The episode was filmed in April, and Eardley’s family was all there to cheer him on. The course opened with “Shrinking Platforms,” a series of increasingly-smaller platforms that sink as the competitor crosses, rotating “Hazard Cones” and the night’s deadliest obstacle, “Dangerous Curves,” where he had to use his hands to climb across a series of wooden bars.

Though he cleared most of the course, Anthony missed the last obstacle,a horizontal bar about a 10-foot angled drop from the bar he was clinging to above and plunged into the pool of water below, the Foothills audience groaned, thinking he was out of contention.

“I felt my hands slipping,” Anthony said at a commercial break.  “And I thought, ‘Well, here I go.’”

But Anthony’s midpoint dance turned out to be a victory one.  He was number 22 of the 32 finalists of that round.  The 32 will compete to become the top twelve Ninjas, who will then compete in Las Vegas.  TV audiences will not know the top twelve for another four to five weeks.

Before the episode began, Anthony’s family members, friends, and kids milled around him as he posed for pictures with them and signed his autograph.

Michael Tandle, who played Stallion football with Anthony in high school, said when Anthony began doing Ninja courses just two years ago, “the glass slipper had found the foot.”

“He’s perfect for “America Ninja Warrior,” Michael said.  “My dad called him the jack rabbit – you couldn’t catch him in football.  And he has the personality for it – he becomes friends with everyone.”

One five-year old fan, Camden Hill, as he posed with Anthony and flexed his bicep with him, said he wanted to be a Ninja because of “the muscles.”

Anthony said “American Ninja Warrior” has been “a roller coaster.”

“I’m living my dream, being on it,” he said, “and at the same time, I’m trying to process it and keep focused on doing the courses.”

Anthony, who became a welder after learning the trade at SUNY Delhi, put those skills to work and made a miniature replica of the American Ninja Warrior course, which was on display in the Foothills theater.  He showed some of the kids the different obstacles using his replica.

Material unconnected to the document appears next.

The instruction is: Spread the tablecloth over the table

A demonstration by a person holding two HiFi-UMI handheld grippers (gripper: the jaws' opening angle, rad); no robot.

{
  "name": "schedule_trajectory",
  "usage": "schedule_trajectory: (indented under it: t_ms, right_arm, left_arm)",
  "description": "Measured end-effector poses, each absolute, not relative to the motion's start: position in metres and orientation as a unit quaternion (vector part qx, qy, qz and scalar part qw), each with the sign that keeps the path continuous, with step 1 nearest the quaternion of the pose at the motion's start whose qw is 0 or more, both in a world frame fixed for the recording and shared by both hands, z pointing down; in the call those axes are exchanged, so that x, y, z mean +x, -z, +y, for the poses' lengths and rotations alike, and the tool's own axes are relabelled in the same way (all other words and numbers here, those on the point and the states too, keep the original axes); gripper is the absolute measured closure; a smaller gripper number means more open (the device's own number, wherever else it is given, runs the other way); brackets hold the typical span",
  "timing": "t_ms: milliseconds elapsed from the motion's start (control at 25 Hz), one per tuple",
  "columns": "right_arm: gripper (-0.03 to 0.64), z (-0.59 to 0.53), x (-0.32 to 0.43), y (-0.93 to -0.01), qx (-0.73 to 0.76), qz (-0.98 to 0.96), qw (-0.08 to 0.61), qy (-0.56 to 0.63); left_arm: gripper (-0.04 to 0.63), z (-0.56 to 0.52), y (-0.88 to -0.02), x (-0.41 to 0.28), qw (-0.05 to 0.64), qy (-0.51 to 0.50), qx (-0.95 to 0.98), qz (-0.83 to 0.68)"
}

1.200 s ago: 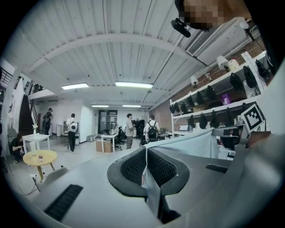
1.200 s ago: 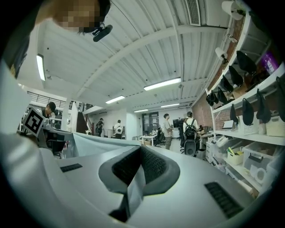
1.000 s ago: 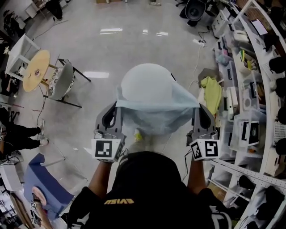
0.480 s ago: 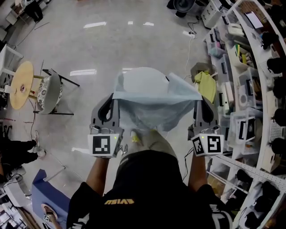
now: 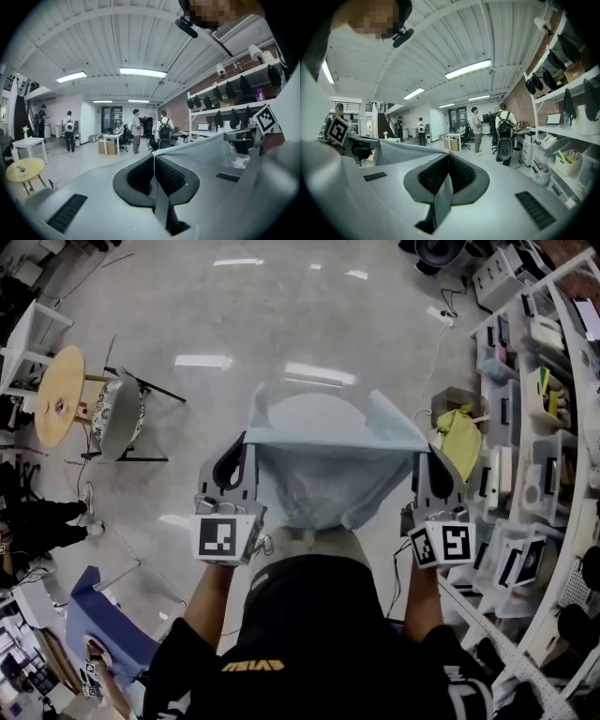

Anthony will be in Oneonta’s July 4 parade, and for those who want to see meet him, visit his family’s tent in Neahwa Park on Thursday July 4, 12- p.m.  He will have his course replica on display there and will be demonstrating some of his moves on his homemade course.  The Eardleys will also have a collection of refurbished athletic gear and gently used clothing equipment to give away to families who need them.